• **RECORD SET**:
----

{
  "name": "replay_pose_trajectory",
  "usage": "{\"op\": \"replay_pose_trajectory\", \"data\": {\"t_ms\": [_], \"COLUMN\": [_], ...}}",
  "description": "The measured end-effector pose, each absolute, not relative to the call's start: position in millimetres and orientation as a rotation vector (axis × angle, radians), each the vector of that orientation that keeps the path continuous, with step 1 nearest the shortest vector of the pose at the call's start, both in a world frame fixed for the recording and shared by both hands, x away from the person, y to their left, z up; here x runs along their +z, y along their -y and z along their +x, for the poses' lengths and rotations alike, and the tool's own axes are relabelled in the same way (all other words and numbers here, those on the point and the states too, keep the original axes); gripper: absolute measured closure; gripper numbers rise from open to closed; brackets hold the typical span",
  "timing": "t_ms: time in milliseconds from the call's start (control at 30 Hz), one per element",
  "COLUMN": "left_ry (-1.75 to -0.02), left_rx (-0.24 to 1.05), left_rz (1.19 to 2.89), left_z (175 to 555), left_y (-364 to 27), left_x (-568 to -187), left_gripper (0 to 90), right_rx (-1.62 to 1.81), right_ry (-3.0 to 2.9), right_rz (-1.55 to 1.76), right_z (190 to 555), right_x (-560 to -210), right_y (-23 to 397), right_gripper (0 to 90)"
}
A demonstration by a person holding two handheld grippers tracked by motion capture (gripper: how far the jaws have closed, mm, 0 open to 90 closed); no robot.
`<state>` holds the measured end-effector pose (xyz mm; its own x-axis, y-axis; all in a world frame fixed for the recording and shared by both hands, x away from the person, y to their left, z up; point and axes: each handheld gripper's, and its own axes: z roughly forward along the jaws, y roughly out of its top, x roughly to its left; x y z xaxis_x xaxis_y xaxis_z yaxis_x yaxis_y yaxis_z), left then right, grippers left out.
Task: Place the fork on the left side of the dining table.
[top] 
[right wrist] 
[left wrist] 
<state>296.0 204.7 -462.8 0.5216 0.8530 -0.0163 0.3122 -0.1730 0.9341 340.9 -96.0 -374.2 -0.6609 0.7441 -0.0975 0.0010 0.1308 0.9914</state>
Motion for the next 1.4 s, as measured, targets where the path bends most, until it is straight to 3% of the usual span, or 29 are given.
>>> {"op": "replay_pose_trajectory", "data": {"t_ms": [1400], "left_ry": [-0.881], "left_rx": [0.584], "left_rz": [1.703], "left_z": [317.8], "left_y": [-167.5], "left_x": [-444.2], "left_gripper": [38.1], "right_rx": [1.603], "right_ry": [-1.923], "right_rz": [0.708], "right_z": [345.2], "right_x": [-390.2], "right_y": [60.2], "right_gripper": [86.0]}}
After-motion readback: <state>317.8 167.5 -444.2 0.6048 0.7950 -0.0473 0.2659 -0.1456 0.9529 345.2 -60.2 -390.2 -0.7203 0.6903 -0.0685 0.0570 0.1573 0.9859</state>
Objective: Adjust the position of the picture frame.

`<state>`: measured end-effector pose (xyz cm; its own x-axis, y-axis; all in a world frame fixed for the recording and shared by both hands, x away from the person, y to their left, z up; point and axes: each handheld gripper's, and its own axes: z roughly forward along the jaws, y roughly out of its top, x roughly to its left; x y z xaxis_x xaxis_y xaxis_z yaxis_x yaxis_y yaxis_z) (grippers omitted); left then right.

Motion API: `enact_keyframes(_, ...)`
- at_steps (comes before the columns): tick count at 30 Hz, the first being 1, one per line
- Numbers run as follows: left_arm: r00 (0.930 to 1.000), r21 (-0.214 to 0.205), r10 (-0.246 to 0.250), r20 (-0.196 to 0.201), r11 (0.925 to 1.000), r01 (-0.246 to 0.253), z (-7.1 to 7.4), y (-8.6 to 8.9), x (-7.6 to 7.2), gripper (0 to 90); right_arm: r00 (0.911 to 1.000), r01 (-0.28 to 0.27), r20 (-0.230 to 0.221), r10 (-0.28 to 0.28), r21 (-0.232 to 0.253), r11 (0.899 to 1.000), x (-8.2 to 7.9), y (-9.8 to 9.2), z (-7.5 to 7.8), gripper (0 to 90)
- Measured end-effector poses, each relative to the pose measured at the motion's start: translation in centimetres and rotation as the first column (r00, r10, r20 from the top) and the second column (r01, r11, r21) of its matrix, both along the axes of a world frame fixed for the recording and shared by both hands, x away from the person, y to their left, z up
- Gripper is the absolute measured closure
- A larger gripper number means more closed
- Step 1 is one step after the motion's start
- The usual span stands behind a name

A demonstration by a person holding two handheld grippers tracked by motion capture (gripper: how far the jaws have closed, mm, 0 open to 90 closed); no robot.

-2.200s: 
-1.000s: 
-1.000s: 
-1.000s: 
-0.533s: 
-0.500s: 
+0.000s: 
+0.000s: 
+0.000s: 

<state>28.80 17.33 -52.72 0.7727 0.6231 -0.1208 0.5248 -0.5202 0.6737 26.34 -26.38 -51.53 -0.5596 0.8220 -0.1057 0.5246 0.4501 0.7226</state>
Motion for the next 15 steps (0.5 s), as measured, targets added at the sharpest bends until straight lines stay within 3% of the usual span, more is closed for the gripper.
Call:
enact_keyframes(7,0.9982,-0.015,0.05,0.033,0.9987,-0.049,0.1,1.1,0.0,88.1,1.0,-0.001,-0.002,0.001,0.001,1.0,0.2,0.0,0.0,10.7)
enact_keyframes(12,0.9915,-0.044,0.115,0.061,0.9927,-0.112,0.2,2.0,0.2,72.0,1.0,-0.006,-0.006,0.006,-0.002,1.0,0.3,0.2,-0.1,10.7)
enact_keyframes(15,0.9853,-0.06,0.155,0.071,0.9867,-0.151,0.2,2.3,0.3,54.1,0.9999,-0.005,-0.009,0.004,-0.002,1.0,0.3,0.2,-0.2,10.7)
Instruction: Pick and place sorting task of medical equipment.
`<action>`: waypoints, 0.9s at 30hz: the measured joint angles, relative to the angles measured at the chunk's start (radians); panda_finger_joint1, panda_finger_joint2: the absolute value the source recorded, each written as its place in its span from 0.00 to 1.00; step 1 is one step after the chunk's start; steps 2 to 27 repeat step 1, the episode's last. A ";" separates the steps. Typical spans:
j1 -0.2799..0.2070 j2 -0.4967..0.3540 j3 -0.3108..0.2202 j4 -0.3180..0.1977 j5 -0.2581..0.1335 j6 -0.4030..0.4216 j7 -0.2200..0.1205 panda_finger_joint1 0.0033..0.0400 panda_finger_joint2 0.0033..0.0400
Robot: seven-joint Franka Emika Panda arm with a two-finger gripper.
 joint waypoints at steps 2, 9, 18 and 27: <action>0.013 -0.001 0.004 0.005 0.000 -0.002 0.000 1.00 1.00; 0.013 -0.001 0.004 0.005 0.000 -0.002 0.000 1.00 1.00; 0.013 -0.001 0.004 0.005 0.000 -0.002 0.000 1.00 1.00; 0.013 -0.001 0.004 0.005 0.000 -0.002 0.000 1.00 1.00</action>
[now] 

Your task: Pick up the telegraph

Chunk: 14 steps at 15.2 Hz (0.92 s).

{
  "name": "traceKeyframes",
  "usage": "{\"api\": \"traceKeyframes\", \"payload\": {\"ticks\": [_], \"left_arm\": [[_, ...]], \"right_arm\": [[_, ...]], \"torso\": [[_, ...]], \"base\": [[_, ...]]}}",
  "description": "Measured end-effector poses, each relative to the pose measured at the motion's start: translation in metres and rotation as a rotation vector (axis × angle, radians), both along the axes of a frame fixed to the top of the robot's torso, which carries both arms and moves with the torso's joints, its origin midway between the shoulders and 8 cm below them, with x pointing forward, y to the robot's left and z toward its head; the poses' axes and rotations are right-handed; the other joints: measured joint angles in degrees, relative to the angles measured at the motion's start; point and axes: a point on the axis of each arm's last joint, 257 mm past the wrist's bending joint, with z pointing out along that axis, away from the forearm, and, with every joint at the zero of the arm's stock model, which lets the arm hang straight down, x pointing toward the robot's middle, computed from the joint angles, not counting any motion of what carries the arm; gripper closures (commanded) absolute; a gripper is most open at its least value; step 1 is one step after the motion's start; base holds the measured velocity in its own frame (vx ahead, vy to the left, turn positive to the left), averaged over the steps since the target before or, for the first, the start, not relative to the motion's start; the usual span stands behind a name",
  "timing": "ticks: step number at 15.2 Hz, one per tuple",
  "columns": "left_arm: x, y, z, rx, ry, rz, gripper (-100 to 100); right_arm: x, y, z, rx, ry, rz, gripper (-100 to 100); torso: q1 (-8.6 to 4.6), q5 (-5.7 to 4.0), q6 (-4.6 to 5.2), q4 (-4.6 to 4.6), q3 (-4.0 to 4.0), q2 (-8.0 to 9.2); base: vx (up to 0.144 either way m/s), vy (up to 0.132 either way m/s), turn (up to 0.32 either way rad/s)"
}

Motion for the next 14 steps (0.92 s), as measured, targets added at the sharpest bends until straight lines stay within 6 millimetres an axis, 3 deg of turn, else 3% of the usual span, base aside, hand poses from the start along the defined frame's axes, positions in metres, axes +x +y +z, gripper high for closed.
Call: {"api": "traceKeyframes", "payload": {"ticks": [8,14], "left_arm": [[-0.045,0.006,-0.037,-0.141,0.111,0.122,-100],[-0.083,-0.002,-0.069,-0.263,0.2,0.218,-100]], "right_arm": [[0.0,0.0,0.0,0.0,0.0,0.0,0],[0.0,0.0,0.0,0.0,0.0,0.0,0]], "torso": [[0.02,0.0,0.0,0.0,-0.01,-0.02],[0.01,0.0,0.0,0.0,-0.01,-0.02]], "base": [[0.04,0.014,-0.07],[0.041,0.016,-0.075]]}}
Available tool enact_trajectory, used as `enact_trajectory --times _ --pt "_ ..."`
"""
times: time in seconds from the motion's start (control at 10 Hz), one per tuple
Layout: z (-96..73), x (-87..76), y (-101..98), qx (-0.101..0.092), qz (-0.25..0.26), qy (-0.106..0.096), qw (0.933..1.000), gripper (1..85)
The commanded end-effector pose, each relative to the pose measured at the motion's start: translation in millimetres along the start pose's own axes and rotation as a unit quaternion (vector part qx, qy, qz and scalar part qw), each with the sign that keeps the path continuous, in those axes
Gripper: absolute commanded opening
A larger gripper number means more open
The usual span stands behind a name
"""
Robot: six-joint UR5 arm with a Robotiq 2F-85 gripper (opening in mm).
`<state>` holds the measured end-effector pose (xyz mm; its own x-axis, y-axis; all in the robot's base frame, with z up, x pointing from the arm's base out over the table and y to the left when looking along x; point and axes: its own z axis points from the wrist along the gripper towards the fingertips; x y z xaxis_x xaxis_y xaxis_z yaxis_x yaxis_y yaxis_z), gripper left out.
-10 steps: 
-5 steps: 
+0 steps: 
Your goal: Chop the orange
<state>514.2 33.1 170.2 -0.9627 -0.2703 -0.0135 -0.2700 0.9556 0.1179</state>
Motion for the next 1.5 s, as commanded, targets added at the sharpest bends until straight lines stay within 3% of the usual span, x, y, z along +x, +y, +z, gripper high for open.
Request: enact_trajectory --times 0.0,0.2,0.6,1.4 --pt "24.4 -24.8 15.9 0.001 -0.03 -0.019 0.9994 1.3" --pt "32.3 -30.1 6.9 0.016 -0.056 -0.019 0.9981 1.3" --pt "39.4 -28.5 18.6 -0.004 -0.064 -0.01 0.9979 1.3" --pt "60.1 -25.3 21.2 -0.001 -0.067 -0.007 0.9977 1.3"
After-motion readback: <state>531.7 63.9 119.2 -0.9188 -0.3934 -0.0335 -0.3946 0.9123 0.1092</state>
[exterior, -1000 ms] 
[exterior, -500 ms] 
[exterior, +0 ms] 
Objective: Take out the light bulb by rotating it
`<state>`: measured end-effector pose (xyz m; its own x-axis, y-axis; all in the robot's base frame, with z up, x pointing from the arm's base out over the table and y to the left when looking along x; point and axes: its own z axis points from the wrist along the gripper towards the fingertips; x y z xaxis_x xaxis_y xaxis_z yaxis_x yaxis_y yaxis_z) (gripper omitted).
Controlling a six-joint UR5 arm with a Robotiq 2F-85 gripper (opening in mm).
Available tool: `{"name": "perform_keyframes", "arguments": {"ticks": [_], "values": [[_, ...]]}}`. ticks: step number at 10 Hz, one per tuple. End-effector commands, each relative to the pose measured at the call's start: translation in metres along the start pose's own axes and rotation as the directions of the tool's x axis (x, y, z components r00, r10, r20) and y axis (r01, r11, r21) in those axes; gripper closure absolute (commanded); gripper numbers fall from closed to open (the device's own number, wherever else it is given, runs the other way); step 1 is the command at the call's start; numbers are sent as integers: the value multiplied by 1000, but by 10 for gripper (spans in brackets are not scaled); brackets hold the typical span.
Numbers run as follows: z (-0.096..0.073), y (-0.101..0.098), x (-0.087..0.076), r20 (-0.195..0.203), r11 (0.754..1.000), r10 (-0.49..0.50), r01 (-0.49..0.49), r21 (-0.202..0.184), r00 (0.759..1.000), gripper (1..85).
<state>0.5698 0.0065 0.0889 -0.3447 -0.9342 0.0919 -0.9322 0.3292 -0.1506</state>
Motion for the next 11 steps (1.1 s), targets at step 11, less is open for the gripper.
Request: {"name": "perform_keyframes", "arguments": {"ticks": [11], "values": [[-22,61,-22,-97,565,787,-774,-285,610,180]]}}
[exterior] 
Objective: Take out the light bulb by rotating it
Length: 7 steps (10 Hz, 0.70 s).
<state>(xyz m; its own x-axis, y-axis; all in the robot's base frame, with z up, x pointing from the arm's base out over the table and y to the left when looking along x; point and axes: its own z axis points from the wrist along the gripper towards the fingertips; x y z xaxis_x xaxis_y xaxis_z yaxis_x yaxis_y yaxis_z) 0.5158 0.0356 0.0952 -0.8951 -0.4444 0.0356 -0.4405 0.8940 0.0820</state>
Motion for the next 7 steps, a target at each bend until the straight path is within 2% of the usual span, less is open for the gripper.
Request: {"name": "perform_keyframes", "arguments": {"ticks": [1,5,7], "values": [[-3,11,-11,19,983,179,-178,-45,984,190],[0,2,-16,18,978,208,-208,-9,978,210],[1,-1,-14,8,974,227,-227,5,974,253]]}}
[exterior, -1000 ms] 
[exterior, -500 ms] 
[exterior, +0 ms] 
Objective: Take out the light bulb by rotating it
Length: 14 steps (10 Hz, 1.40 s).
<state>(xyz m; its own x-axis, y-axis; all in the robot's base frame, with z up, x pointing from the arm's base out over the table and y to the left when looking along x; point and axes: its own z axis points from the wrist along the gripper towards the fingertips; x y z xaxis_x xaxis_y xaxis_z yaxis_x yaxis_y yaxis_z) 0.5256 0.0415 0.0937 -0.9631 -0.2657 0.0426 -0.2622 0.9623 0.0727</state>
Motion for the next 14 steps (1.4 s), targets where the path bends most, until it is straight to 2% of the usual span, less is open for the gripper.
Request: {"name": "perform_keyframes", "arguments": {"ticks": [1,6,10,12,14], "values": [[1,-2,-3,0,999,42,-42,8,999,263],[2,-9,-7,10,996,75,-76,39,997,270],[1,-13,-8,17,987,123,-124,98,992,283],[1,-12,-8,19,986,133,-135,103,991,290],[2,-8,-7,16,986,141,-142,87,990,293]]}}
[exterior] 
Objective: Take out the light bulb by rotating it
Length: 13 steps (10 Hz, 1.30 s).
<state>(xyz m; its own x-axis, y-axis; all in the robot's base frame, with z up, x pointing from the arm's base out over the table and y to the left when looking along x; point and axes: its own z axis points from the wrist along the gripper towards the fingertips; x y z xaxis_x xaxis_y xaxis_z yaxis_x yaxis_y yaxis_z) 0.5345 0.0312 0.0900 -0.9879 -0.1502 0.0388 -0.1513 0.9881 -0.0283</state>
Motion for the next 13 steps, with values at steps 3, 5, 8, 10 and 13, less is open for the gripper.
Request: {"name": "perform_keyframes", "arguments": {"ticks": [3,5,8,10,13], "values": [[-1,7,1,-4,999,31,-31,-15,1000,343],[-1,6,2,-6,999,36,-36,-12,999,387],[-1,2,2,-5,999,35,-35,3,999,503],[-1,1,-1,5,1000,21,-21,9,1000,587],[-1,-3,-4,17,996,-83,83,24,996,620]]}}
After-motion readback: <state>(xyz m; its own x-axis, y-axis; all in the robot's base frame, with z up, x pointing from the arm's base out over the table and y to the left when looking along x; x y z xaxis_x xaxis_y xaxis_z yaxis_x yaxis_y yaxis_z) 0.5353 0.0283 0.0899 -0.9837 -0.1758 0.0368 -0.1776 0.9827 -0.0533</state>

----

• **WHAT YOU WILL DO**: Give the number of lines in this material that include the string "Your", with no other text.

• **RESPONSE AREA**: 2